START SOURCE DATA
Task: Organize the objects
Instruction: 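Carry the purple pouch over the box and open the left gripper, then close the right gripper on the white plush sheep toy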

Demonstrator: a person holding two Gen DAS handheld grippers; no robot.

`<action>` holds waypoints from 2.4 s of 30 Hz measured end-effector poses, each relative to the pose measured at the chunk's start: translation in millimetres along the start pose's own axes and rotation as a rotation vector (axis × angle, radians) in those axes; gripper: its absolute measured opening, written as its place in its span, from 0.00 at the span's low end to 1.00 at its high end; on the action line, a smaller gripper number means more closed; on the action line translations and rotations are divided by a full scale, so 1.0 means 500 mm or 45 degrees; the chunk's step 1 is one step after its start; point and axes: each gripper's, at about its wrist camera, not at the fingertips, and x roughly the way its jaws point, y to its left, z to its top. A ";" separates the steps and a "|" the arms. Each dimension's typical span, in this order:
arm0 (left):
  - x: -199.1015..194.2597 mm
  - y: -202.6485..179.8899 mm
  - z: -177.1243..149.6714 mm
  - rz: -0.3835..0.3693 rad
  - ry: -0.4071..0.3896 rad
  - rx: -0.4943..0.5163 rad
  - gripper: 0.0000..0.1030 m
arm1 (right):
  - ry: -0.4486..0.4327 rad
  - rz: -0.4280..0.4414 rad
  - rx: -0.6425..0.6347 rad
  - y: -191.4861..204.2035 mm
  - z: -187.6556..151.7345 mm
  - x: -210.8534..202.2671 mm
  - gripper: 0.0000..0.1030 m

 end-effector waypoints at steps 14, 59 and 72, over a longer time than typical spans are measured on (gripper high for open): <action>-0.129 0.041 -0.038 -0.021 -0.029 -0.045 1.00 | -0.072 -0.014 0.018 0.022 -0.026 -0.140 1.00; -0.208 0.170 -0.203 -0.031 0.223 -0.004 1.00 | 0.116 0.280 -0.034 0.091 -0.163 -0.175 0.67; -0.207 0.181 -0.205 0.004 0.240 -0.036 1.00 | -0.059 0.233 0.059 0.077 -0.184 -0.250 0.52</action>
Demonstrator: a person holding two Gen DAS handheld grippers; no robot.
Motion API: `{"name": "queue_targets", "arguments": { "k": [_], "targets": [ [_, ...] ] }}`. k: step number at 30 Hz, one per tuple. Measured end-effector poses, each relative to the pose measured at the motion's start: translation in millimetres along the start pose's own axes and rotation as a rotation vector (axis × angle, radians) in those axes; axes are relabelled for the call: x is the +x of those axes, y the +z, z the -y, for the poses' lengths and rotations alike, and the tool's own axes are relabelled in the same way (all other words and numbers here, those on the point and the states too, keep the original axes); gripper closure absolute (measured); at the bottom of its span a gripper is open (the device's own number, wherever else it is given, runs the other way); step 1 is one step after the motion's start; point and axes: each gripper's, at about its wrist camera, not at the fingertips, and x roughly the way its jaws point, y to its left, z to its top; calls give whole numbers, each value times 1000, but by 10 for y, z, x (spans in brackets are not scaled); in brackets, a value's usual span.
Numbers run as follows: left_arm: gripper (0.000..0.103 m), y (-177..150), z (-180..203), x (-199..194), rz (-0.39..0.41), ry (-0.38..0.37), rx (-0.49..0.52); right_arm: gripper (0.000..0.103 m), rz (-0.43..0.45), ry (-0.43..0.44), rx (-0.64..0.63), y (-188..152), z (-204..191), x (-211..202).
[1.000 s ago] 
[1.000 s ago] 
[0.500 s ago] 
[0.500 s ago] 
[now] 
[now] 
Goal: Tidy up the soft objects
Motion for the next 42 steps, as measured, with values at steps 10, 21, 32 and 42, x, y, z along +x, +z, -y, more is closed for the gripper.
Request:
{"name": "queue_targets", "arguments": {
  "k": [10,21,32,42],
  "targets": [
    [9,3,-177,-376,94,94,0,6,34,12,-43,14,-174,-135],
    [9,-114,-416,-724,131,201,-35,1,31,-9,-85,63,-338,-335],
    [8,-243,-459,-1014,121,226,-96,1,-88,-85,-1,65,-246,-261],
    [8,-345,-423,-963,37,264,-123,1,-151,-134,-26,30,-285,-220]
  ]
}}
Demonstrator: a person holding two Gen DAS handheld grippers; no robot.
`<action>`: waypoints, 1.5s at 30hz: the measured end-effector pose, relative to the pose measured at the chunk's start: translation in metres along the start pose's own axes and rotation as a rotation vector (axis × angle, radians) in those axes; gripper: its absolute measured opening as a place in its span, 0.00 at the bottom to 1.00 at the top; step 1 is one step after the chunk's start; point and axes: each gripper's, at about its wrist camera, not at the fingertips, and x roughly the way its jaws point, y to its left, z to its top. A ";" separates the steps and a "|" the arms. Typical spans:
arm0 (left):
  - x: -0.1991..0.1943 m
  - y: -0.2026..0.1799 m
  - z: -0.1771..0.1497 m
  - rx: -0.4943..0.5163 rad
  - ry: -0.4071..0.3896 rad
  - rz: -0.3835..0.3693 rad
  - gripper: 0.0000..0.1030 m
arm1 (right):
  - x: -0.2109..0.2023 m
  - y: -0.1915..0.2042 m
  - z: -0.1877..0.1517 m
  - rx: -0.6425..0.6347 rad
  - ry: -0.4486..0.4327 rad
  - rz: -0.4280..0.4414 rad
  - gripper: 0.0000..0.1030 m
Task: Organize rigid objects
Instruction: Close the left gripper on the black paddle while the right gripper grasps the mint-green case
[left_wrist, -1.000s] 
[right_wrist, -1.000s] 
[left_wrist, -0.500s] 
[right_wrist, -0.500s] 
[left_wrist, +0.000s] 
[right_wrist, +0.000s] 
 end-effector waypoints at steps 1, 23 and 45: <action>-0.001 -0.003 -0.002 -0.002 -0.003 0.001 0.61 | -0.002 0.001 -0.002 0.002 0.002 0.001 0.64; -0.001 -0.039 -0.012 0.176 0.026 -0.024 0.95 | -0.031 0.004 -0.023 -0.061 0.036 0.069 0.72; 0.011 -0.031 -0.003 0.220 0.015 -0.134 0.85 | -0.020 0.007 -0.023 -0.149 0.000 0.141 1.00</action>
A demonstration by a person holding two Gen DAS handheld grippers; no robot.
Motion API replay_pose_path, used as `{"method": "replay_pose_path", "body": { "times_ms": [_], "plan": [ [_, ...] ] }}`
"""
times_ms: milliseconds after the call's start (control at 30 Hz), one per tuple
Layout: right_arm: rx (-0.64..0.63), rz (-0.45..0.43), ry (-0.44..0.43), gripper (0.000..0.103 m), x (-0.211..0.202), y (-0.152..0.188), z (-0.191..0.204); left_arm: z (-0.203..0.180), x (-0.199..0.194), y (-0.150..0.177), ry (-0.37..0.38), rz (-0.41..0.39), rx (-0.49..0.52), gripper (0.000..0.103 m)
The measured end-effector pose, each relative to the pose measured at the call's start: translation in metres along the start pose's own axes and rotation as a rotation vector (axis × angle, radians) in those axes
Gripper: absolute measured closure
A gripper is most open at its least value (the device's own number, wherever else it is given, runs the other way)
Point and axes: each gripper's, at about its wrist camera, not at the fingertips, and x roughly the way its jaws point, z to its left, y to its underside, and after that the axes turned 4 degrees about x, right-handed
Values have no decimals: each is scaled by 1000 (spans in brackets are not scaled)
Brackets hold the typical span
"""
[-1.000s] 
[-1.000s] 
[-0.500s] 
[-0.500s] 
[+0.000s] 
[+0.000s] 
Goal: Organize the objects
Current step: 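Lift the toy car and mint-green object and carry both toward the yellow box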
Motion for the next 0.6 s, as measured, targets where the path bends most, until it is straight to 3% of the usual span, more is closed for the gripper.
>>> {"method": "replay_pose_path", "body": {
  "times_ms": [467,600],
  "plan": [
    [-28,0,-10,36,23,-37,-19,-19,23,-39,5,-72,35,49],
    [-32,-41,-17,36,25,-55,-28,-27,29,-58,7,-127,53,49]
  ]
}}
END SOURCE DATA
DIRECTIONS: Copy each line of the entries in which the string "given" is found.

EXERCISE RESULT:
Motion API: `{"name": "queue_targets", "arguments": { "k": [_], "targets": [ [_, ...] ] }}`. k: step number at 30 Hz, one per tuple. Measured end-effector poses, each relative to the pose measured at the motion's start: translation in millimetres along the start pose's own axes and rotation as a rotation vector (axis × angle, radians) in those axes; axes are relabelled for the call: x is the +x of those axes, y the +z, z the -y, for the poses' lengths and rotations alike, and the tool's own axes are relabelled in the same way (all other words and numbers here, those on the point and the states too, keep the original axes); gripper closure absolute (measured); at the bottom of its span a gripper is open (the device's own number, wherever else it is given, runs the other way); step 1 is one step after the motion's start; point and axes: each gripper's, at about its wrist camera, not at the fingertips, and x roughly the way its jaws point, y to its left, z to its top; calls give whole numbers, each value times 1000, but by 10 for y, z, x (spans in brackets are not scaled); in brackets, a value's usual span.
A gripper is most open at its least value (the device's own number, wherever else it is given, runs the other way)

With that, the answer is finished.